Si vous décidez de vendre la totalité de votre production à EDF, qui plus est à un tarif très intéressant, votre installation photovoltaïque peut vous rapporter de l’argent. En effet, le prix de l’énergie électrique facturé par EDF est inférieur au prix de rachat de votre énergie photovoltaïque.

  • 2- L’énergie éolienne

Cette énergie est la seconde à n’entrainer aucun coût de fonctionnement à son exploitant. Tout comme le soleil, le vent est la propriété de tous et chacun peut l’utiliser comme bon lui semble. Malgré quelques éoliennes domestiques, la majorité de ce type d’installation concerne l’activité industrielle, nommée « Grand Eolien ». Cette activité Grand Eolien réinjecte la totalité de l’énergie produite sur le réseau EDF afin de contribuer à la part dite « énergies renouvelables » dans l’électricité française (ciblée à 20% d’ici 2020).
Comme le solaire, une installation éolienne nécessite un investissement de départ non négligeable mais est amorti au bout de quelques années (7 à 8 ans).

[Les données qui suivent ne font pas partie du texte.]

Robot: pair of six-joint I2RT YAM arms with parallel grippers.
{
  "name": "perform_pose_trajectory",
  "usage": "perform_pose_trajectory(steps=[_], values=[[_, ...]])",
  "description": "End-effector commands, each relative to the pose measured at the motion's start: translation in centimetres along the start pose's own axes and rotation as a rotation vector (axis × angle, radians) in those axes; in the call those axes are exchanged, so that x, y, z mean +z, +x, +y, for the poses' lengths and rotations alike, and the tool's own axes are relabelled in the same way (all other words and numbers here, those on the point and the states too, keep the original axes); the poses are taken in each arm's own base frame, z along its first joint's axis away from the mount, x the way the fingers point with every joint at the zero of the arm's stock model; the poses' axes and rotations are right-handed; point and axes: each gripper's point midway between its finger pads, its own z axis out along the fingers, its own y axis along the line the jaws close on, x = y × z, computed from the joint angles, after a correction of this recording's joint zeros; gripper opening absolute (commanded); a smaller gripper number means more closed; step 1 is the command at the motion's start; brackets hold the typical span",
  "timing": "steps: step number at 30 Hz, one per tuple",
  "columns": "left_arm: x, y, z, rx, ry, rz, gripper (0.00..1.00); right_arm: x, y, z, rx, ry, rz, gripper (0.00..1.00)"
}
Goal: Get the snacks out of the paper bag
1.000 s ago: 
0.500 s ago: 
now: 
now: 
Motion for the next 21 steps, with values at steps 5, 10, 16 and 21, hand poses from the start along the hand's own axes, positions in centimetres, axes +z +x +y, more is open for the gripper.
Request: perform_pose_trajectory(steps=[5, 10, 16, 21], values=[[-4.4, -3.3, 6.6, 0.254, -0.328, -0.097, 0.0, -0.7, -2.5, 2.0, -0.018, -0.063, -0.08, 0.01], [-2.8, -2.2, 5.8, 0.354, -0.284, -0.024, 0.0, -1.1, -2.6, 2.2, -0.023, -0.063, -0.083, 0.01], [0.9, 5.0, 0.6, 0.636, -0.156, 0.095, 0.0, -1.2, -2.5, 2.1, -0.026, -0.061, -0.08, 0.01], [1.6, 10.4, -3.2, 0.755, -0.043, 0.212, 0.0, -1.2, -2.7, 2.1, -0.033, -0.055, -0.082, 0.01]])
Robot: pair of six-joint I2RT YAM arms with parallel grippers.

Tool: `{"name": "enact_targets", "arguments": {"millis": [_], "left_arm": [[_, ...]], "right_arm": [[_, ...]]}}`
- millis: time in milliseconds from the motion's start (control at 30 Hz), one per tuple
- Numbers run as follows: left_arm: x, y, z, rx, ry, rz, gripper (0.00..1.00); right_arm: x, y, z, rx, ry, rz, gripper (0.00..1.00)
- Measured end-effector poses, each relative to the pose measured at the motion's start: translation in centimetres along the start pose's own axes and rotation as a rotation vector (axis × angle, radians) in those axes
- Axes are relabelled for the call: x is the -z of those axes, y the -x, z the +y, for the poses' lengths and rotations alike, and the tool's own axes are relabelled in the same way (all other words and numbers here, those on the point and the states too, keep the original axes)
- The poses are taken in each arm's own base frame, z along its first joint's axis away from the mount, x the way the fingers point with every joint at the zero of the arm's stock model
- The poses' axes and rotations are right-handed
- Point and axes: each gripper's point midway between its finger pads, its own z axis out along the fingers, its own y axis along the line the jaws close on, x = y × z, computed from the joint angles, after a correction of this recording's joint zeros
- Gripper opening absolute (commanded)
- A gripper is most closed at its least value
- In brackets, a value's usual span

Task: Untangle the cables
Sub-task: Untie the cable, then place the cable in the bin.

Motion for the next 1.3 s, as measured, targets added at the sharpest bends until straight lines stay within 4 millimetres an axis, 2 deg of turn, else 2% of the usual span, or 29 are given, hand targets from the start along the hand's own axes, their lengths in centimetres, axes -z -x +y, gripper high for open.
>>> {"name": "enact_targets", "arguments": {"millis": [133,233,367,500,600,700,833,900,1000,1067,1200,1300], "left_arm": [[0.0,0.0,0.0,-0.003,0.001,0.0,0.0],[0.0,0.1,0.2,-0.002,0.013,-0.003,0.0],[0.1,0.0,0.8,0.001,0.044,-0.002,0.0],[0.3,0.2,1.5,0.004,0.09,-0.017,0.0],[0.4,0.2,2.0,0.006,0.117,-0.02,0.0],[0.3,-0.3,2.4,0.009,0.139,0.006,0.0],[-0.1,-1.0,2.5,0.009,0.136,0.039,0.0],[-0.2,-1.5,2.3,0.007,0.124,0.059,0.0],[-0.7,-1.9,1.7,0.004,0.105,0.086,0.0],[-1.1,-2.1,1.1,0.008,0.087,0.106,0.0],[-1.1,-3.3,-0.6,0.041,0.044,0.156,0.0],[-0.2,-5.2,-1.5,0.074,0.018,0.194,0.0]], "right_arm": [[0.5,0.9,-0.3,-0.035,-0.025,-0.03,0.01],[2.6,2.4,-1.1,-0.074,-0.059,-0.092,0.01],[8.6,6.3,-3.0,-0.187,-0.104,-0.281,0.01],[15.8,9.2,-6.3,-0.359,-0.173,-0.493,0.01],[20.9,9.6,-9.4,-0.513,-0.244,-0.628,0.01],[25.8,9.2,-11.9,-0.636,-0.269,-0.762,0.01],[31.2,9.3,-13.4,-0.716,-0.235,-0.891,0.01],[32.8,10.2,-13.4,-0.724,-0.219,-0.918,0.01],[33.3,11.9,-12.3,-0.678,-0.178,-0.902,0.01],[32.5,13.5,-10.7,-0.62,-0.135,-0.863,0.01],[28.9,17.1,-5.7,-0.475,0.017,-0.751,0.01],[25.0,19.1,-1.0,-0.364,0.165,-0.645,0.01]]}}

En ce qui concerne les émissions de CO2 de l’énergie éolienne, elles varient là aussi en fonction de différents paramètres comme sa technologie ou son lieu d’implantation. Principalement construite en Europe, le coût en CO2 du transport s’en voit réduit, et ne nécessitant pas de composants coûteux énergetiquement à produire, la quantité de CO2 est relativement faible (~15 g CO2/kWh).
Il faut aussi penser à son coût de recyclage, très peu de chiffres existent aujourd’hui.

  • 3- Pompe à chaleur

L’utilisation d’une pompe à chaleur entraine une dépense liée à l’énergie électrique nécéssaire à son fonctionnement. Ayant un Coefficient de Performance (couramment appelé COP) d’environ 2,3 voire 4 pour les pompes à chaleur à la pointe de la technologie, ces systèmes sont peu couteux. Vous consommez 1 kWh d’électricité qui vous restitue 2,3 voire 4 kWh de chaleur. Le coût en CO2 d’une pompe à chaleur dépend donc du coût en CO2 de l’électricité et du COP de la pompe à chaleur.
En admettant qu’1 kWh électrique soit décomposé comme ceci :
70% d’origine nucléaire / 20% d’origine fossile (gaz, pétrole, charbon, hydraulique) / 10% d’origine renouvelable
70% nucléaire
Rejet de CO2 (g/kWh)
60/100*70 = 42 gCO2/kWh

20% fossile
Moyenne (Gaz Naturel + Gaz de Ville + Charbon + Pétrole + Hydraulique) = (880+450+850+900+4)/5 gCO2/kWh ~ 620 gCO2/kWh
620/100*20= 124gCO2/kWh

10% renouvelable
Moyenne photovoltaïque + Moyenne éolienne
(100 + 15)/2 = 58 g CO2/kWh
D’où : 58/100*10 = 5.8 gCO2/kWh

Total = 5.8+124+42
= 171.8 gCO2/kWh consommés par une pompe à chaleur (pour 2,3 voire 4 kWh produits)

Il faut aussi prendre en considération le recyclage du produit après utilisation. La présence de fluide réfrigérant (hautement nocif pour l’atmosphère) nécessite un recyclage adapté. Ne le jetez pas dans vos poubelles ! Exigez qu’il soit repris lors du remplacement et assurez-vous que l’entrepreneur respecte le cycle de dé-pollution du produit.